= EXERCISE INSTRUCTIONS =
Where the listing below reaches the line containing "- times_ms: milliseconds", start writing out lines exactly, and stop once the line containing "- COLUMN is" has been written.

= DATASET EXTRACT =
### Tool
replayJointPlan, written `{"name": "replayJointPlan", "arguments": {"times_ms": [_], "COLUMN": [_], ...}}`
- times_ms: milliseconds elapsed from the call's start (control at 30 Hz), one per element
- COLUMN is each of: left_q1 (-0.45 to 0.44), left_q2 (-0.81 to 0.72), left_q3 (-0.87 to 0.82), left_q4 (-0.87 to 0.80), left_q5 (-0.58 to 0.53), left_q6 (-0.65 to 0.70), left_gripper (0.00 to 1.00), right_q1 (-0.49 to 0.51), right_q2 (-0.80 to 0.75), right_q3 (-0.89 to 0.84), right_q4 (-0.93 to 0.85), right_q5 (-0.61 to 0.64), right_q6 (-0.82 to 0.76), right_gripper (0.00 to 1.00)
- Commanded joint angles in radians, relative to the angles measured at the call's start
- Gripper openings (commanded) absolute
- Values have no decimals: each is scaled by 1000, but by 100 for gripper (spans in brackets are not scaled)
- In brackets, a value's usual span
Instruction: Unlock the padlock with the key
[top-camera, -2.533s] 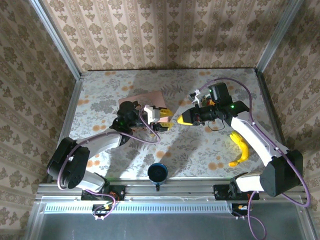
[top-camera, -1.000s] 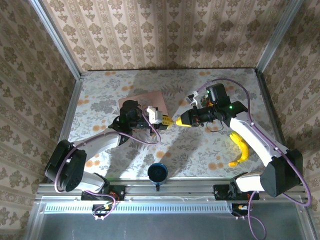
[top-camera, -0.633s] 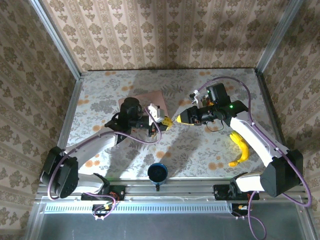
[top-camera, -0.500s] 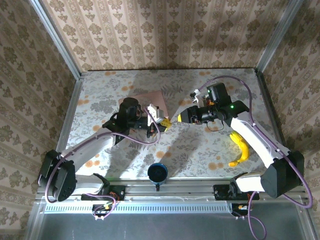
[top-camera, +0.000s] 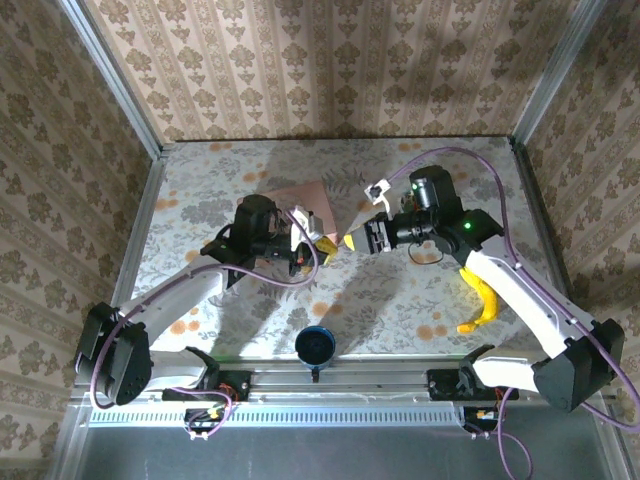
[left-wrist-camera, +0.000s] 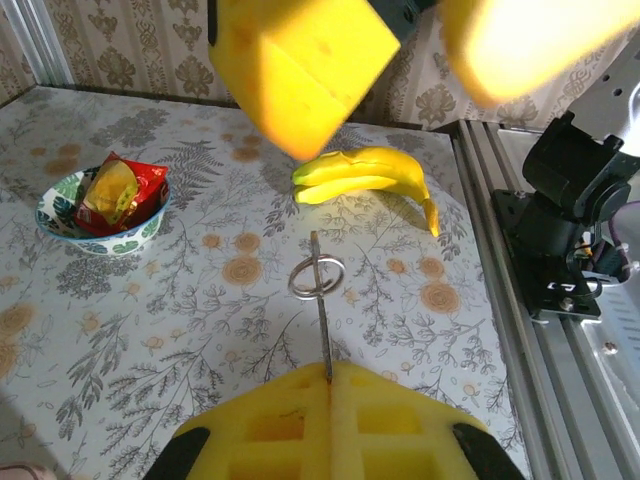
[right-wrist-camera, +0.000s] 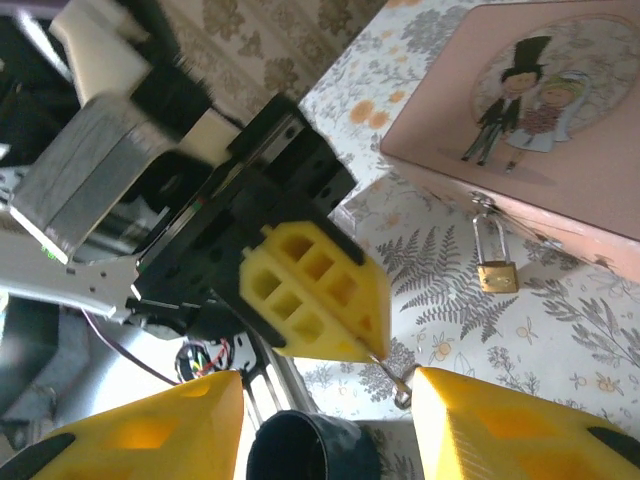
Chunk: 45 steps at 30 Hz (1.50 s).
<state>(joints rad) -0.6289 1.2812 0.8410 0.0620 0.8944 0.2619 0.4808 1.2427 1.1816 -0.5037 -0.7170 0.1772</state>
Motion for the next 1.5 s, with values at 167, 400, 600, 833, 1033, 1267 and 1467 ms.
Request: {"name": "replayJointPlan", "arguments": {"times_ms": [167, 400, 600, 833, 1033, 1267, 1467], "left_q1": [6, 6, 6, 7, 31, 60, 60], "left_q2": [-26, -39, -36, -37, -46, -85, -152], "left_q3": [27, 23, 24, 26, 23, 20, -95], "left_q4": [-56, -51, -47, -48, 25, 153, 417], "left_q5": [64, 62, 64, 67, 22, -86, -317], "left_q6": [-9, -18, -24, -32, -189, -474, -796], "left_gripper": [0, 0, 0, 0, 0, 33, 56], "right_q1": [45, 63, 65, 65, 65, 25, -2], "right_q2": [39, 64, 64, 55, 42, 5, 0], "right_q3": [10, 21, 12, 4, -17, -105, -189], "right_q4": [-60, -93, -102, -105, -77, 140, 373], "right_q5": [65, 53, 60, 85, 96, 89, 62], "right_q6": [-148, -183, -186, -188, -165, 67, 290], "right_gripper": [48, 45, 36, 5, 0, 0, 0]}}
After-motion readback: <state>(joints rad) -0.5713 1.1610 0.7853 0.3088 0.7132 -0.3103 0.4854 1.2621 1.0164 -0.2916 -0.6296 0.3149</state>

= OUTPUT BELOW =
- times_ms: milliseconds elapsed from the call's start (control at 30 Hz), one per element
- COLUMN is each of: left_q1 (-0.45 to 0.44), left_q2 (-0.81 to 0.72), left_q3 (-0.87 to 0.82), left_q4 (-0.87 to 0.80), left_q5 (-0.58 to 0.53), left_q6 (-0.65 to 0.70), left_gripper (0.00 to 1.00), right_q1 (-0.49 to 0.51), right_q2 (-0.80 to 0.75), right_q3 (-0.89 to 0.84), right_q4 (-0.93 to 0.85), right_q5 (-0.61 to 0.64), right_q6 (-0.82 to 0.76), right_gripper (0.00 to 1.00)

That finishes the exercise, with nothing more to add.